1. Artist’s statement in Jennifer Isaacs, Hermannsburg Potters: Aranda artists of central Australia, Craftsman House, Sydney, 2000, p.100.

Irene Mbitjana Entata is regarded as one of the foremost potters in the Hermannsburg School. She was born at Hermannsburg in 1946 to Rolf Entata, a Luritja/Western Arrernte man, and Millicent Entata, a Walpiri/Luritja woman from Wynparrka. She attended school at Hermannsburg where she did some drawing and plasticine modelling, and recalls watching Albert Namitjira painting.

She first began making pots at Tjamankura with her sister Virginia Rontji in 1990 and became a foundation member of the Hermannsburg Potters. Typically, Hermannsburg pots use the most ancient of pottery techniques, coil-building, and are then smoothed into shape. Irene Entata was a highly dedicated potter and talented animal modeller.

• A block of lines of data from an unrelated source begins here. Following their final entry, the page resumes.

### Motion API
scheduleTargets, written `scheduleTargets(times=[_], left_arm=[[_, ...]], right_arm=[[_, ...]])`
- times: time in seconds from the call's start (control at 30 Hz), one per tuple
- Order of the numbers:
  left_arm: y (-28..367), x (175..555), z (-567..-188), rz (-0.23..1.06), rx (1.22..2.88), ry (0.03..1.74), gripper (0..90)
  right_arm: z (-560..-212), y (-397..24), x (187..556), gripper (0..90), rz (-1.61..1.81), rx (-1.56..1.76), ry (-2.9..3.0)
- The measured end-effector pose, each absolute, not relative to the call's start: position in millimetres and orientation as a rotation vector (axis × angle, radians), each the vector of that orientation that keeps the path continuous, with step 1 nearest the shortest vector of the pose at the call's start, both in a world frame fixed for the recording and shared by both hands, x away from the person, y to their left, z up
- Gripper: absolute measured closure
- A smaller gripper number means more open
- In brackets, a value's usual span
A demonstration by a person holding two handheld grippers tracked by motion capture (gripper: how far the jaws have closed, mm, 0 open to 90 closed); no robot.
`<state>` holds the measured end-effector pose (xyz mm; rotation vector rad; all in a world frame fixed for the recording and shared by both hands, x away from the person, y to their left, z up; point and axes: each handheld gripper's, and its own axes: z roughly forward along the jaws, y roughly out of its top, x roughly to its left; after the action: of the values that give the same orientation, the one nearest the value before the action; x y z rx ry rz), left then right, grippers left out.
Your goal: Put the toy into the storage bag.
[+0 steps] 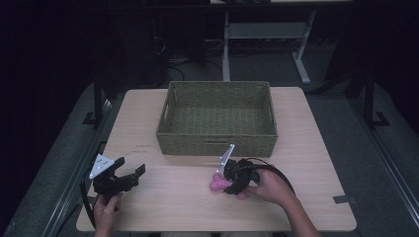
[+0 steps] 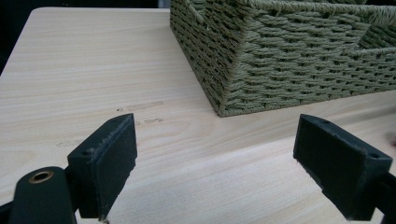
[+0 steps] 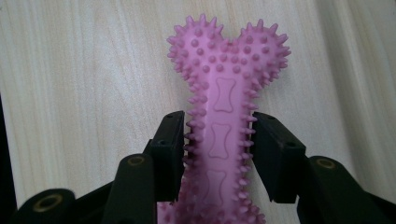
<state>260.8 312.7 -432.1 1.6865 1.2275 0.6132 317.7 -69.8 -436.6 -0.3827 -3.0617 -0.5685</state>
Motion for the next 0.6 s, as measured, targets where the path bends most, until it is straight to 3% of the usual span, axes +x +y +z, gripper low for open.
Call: scheduleTargets(times=[0.6], left_arm=[[314.0, 260.8, -431.9, 0.611, 1.674, 1.231, 13.0]], right_arm=[[-430.8, -68.7, 321.1, 58.0, -0.551, -0.316, -3.042]])
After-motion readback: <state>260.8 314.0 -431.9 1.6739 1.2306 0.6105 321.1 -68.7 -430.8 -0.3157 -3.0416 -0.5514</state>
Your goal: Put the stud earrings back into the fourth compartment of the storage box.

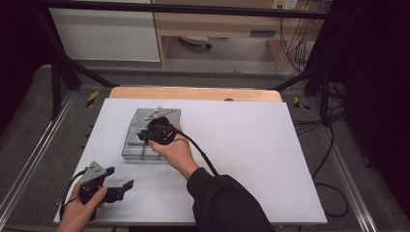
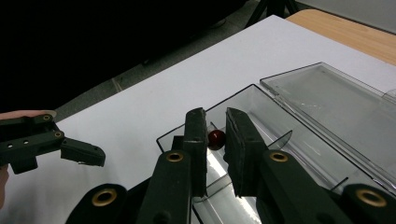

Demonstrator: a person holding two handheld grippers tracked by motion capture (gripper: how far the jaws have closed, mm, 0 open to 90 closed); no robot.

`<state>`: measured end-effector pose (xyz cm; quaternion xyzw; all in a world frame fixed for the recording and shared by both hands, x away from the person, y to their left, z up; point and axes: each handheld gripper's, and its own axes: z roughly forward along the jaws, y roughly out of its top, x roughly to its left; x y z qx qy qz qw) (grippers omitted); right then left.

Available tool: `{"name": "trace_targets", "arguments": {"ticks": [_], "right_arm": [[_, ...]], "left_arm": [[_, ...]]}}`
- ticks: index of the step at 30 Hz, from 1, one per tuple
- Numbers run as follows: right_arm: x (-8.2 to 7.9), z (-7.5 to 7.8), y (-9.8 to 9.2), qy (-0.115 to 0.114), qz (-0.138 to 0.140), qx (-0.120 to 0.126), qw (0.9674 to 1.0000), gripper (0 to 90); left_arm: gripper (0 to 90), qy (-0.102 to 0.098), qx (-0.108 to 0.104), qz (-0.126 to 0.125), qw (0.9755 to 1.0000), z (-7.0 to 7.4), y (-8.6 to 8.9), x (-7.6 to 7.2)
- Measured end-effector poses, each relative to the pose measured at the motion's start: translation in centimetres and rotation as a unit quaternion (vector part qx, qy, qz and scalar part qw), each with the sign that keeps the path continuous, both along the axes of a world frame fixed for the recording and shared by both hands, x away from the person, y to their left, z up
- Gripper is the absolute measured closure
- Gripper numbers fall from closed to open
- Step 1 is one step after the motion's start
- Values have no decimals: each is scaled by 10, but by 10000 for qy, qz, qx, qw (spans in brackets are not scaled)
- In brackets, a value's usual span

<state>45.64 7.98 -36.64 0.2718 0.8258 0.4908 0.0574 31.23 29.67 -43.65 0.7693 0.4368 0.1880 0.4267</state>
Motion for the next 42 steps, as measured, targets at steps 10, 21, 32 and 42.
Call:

Some of the themes she used on her pots were native Australian animals, such as bats, bilbies, ducks, emus, geckos, lizards, mice, parrots, quolls and skinks; introduced animals, such as goats, rabbits, pigs, camels and sheep; exotic animals, such as elephants, reindeers, polar bears, dinosaurs and tropical fish; and native plants including wild blackberries, yams, bush raisins, bush oranges and bush bananas.1 She also painted distinctive landscapes using bold colours with black outlining.

Endnotes:

1. Biography based on ‘Hermannsburg potters: now we are working in clay’. MAGNT, Darwin, 1996, unpaginated.